● YOUR TASK
Using the records that follow, reproduce exactly the lines starting at the line containing "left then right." and ending at the line containing "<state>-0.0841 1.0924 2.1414". Include both end lines and no pictures.

● DATA SHOWN

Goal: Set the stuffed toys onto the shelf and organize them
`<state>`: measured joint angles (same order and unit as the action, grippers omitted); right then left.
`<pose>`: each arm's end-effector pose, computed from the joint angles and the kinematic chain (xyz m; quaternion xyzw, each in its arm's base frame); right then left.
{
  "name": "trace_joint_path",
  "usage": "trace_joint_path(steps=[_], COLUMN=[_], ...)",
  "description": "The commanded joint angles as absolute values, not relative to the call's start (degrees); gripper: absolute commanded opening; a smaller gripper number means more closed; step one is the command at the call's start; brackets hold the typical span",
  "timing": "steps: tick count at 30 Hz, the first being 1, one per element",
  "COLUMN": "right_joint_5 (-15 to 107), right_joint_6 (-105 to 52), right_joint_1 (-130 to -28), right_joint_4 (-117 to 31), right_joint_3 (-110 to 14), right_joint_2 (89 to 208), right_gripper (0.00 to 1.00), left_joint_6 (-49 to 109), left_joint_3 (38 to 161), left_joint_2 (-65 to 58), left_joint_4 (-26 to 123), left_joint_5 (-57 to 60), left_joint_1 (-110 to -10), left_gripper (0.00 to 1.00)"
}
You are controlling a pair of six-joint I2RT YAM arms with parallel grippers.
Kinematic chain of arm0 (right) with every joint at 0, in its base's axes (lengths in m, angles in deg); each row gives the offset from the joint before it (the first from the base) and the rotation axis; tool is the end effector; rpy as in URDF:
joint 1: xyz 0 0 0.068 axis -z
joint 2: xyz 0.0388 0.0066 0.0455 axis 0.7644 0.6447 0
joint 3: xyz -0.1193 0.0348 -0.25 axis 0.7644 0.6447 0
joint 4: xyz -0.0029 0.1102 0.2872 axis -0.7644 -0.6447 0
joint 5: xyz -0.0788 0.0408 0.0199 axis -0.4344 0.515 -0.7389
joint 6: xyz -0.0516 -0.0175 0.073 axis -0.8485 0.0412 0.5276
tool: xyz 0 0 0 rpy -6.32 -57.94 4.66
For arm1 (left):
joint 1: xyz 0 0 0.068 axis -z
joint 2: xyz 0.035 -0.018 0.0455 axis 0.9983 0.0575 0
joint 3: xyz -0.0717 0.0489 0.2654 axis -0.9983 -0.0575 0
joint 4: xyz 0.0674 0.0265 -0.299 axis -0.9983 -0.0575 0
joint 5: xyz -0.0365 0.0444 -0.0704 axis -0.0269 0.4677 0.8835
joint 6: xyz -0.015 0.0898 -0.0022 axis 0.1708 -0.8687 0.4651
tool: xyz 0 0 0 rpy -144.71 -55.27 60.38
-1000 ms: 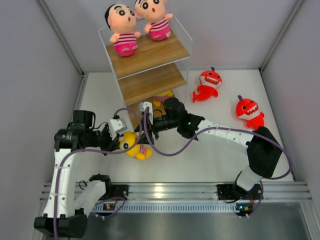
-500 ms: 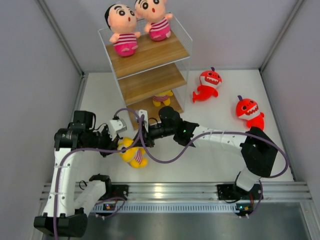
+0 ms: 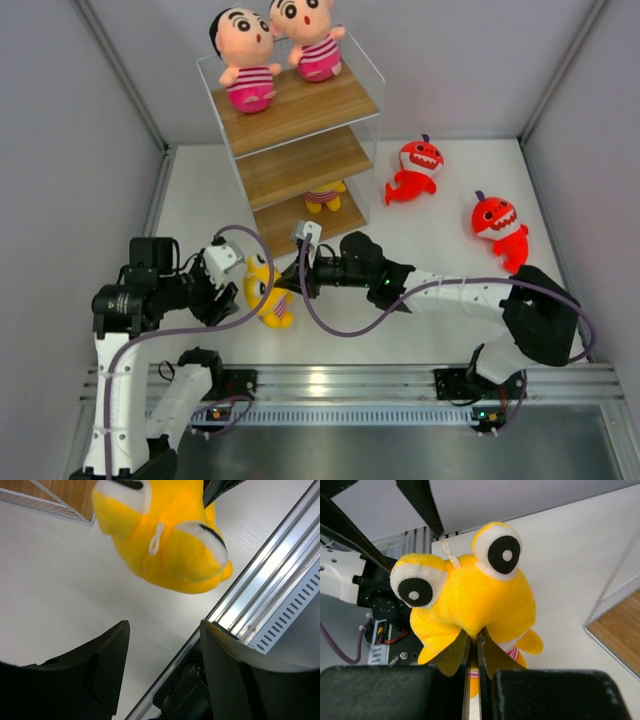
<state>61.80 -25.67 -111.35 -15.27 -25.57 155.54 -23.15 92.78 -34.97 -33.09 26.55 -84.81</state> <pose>0.1785 0.3966 0.2457 -0.4515 0.5974 0.4921 0.4440 0.1497 -0.0499 0.3461 0.4136 0.8248 -0.1695 0.3462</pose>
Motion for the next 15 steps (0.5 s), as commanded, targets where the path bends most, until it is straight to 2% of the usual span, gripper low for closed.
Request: trace_joint_path(steps=[1,15], right_joint_5=[54.20,38.30], right_joint_6=[-23.31,-21.64], right_joint_1=[-111.90,-111.91], right_joint_4=[-8.83,-12.78], right_joint_3=[-23.25,-17.89], right_joint_2=[150.66,143.10], right_gripper=[0.00,0.00], left_joint_6=[-20.33,-11.98], left_joint_3=[94.92,91.93], left_joint_2=[-36.53,-38.91], left_joint_4=[-31.15,-27.55], left_joint_5=[24.63,13.39], left_joint_1=[-84.59,-85.65], left_gripper=[0.64,0.67])
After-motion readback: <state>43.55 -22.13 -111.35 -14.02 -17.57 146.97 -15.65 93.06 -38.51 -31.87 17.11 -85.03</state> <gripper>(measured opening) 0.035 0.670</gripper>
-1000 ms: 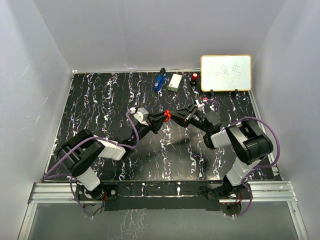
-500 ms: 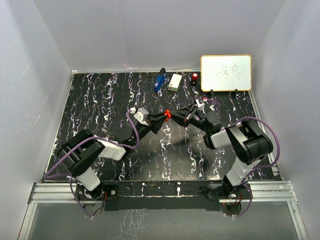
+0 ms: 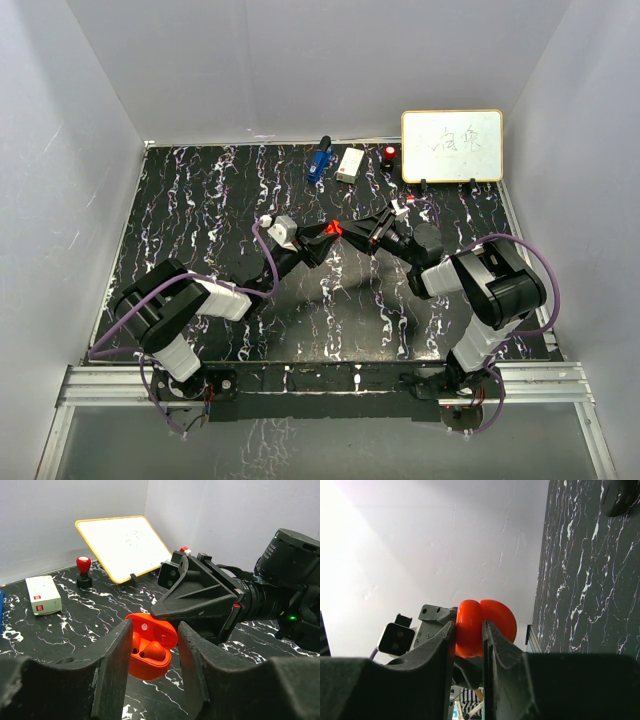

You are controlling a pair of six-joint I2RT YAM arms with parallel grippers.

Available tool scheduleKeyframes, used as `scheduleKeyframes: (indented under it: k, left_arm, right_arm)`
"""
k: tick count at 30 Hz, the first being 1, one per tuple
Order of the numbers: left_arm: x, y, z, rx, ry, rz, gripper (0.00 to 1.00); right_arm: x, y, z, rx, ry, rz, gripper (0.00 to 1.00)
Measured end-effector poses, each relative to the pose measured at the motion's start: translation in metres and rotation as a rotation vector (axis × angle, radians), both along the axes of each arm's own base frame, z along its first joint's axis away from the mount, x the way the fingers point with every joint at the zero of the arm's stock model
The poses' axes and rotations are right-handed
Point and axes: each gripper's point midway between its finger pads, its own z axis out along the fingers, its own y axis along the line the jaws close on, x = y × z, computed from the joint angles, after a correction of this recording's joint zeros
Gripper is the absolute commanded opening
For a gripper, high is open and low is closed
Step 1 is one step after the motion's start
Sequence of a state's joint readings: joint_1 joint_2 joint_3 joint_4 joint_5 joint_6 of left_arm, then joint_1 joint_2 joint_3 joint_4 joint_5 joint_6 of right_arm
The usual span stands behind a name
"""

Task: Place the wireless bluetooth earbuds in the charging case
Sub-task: Place the earbud in the charging case, then close the charging case.

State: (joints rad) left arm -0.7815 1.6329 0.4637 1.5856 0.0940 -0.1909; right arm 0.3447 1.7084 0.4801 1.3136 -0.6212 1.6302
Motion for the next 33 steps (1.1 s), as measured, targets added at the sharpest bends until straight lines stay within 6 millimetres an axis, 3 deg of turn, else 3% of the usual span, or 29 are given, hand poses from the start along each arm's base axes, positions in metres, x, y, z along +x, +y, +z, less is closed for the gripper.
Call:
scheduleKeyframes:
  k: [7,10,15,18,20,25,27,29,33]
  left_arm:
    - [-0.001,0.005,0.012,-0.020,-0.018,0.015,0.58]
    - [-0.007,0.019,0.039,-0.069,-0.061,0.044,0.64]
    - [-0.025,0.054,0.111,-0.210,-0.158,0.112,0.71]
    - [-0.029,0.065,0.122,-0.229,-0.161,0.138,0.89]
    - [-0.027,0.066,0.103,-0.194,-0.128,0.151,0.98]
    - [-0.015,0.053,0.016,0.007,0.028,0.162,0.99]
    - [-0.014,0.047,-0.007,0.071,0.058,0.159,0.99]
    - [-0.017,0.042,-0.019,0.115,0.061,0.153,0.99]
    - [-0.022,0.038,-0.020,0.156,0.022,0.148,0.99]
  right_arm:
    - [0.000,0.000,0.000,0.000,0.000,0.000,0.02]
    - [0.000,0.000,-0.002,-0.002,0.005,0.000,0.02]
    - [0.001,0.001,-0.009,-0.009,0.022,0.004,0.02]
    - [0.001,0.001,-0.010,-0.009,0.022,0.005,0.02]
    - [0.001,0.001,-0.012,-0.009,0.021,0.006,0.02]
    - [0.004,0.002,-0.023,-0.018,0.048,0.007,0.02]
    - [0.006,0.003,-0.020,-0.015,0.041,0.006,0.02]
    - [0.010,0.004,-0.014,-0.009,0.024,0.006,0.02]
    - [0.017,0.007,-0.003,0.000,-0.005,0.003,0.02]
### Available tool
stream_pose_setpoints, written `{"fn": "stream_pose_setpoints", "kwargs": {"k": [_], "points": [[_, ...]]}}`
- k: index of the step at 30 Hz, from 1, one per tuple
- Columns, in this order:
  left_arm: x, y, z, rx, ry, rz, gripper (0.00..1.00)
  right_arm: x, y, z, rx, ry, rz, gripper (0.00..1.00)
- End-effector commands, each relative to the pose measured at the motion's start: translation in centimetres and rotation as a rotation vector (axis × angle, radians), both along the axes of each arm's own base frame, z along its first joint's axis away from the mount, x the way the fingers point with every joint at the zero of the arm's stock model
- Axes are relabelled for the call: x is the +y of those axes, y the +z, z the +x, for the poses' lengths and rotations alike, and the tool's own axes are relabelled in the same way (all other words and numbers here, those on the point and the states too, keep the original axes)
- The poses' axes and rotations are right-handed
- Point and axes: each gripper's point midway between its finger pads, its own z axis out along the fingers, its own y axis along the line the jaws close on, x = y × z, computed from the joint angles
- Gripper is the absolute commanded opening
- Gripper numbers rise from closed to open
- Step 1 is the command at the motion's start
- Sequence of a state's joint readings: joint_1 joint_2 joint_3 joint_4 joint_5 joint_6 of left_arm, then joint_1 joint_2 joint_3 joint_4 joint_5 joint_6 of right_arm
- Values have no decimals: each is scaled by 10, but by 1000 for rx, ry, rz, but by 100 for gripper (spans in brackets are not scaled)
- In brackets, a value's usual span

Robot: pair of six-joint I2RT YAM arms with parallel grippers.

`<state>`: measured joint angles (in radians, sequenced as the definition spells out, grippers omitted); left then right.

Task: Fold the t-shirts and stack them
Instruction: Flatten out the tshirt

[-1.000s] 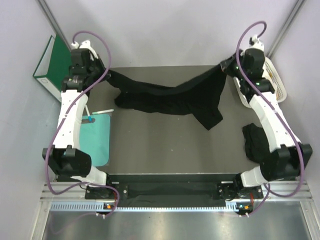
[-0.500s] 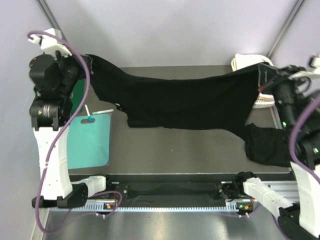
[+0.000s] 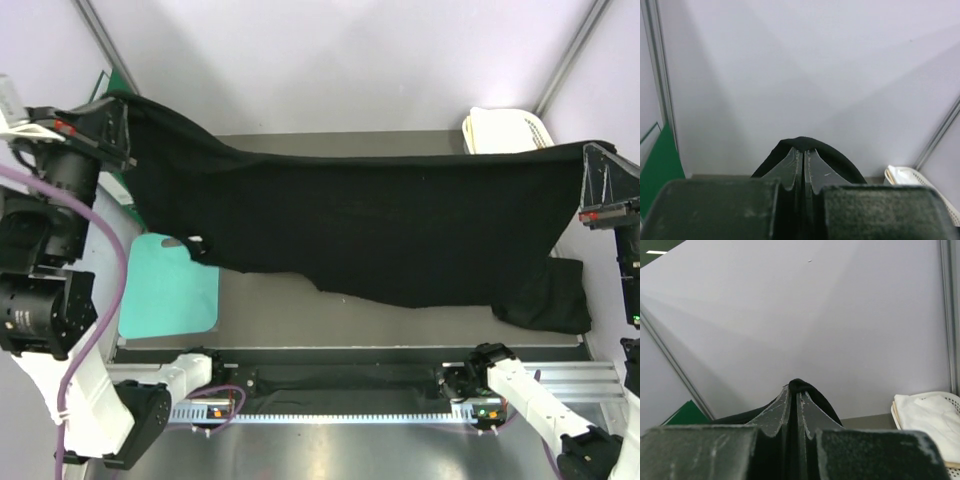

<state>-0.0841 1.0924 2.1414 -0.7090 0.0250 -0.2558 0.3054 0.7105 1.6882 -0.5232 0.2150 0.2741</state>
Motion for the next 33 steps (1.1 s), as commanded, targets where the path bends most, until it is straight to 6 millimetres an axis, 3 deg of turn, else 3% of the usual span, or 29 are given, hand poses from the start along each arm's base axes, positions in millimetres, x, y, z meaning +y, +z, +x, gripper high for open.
{"fn": "stream_pose_setpoints", "kwargs": {"k": [1,6,9,11,12,14,15,17,18,19,21,22,23,26,27,28,29,30,31,33], "points": [[7,35,-2,-94,47,25,0,3,22,-11,-71,39,29,0],[8,44,7,-105,55,43,0,5,25,-8,-84,42,23,0],[8,39,29,-76,68,52,0,5,16,7,-57,15,22,0],[6,27,59,-25,74,67,0,8,4,25,-16,3,15,0],[3,15,85,20,69,74,0,9,1,32,-5,-4,9,0],[-1,6,106,55,55,79,0,14,-16,57,50,-23,-13,0],[-3,-8,129,99,50,84,0,13,-22,66,66,-44,-28,0],[-5,-28,152,158,49,91,0,15,-55,102,151,-96,-54,0],[-7,-45,174,207,46,98,0,15,-59,113,146,-116,-54,0],[-8,-57,186,237,45,104,0,23,-89,137,213,-118,-82,0],[-15,-86,215,307,16,118,0,32,-106,161,235,-106,-90,0],[-17,-100,226,342,9,121,0,41,-136,184,305,-91,-114,0],[-19,-111,235,368,0,123,0,45,-148,195,324,-87,-121,0],[-24,-161,273,471,-6,131,0,56,-204,240,431,-81,-145,0],[-24,-187,291,523,-3,135,0,57,-218,250,459,-76,-139,0],[-25,-206,302,560,-4,137,0,60,-248,271,512,-71,-154,0],[-25,-222,312,593,-4,140,0,61,-260,284,526,-71,-156,0],[-27,-253,330,651,-8,140,0,56,-273,296,556,-82,-150,0],[-28,-269,339,680,-11,140,0,59,-303,318,619,-66,-159,0],[-33,-307,363,748,-19,117,0,53,-324,341,649,-59,-140,0]]}}
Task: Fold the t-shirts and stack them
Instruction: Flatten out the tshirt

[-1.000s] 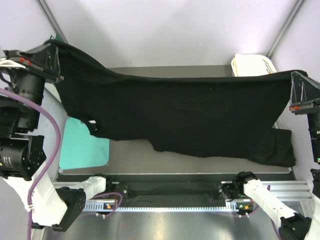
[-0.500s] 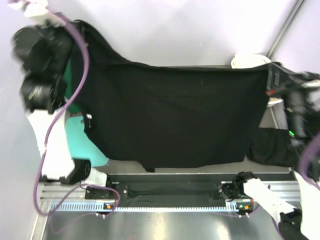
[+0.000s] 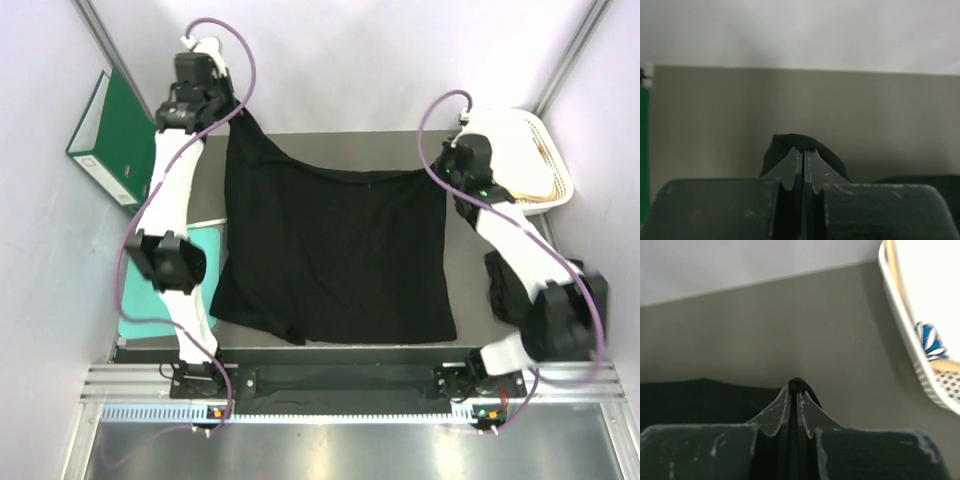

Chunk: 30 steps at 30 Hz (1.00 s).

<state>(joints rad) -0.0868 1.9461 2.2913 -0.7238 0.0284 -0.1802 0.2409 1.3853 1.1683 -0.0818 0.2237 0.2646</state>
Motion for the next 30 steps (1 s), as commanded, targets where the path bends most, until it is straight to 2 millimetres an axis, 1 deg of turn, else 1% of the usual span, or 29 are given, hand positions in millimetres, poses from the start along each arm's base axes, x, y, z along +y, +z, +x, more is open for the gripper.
{"fn": "stream_pose_setpoints", "kwargs": {"k": [1,2,3,4,5,6,7,8,9,10,11,12,13,15,16,19,23,24,25,26,27,30], "points": [[-8,-51,43,59,0,-29,0,-3,-17,66,-34,11,74,0],[-10,-60,49,72,1,-41,0,-3,-24,76,-20,13,74,0],[-12,-76,58,96,8,-61,0,-7,-31,85,-3,8,73,0],[-12,-82,61,100,14,-71,0,-5,-41,101,14,15,74,0],[-13,-83,67,88,20,-82,0,-5,-46,109,25,16,72,0],[-14,-91,73,95,29,-94,0,-8,-53,116,45,11,68,0],[-14,-92,76,93,34,-102,0,-10,-59,131,54,7,65,0],[-14,-94,79,93,38,-111,0,-12,-63,138,63,5,67,0],[-16,-98,85,92,45,-129,0,-17,-52,149,39,-4,73,0],[-17,-97,88,83,49,-140,0,-19,-69,158,68,-3,74,0],[-16,-97,91,74,58,-148,0,-23,-77,160,92,-11,76,0],[-15,-95,96,54,75,-168,0,-28,-79,166,95,-21,77,0],[-13,-94,99,42,94,-173,0,-30,-86,175,107,-27,79,0],[-14,-91,106,19,100,-198,0,-38,-93,184,121,-38,86,0],[-8,-92,109,13,131,-192,0,-40,-100,191,132,-37,92,0],[-7,-100,116,16,136,-207,0,-44,-110,202,150,-31,103,0],[-6,-113,113,56,138,-212,0,-48,-118,203,175,-32,121,0],[-6,-115,112,65,138,-209,0,-51,-120,202,178,-40,123,0],[-11,-113,109,73,109,-225,0,-48,-121,201,188,-17,141,0],[-11,-116,105,97,108,-227,0,-48,-120,200,192,-12,150,0],[-11,-113,101,105,105,-245,0,-49,-123,197,212,-14,159,0],[-14,-115,87,148,99,-276,0,-44,-120,189,241,6,190,0]]}}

● RESULT FOR THIS TASK
`<state>`: measured joint angles (in radians, sequenced as the definition spells out, grippers omitted); left then right.

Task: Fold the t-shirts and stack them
Instruction: Flatten out the tshirt

[-1.000s] 
[-0.500s] 
[+0.000s] 

<state>-0.0841 1.0924 2.1414 -0.7090 0.0250 -0.2558 0.3054 0.7105 1.6882 -0.5232 0.2150 0.2741</state>

That is the entire output.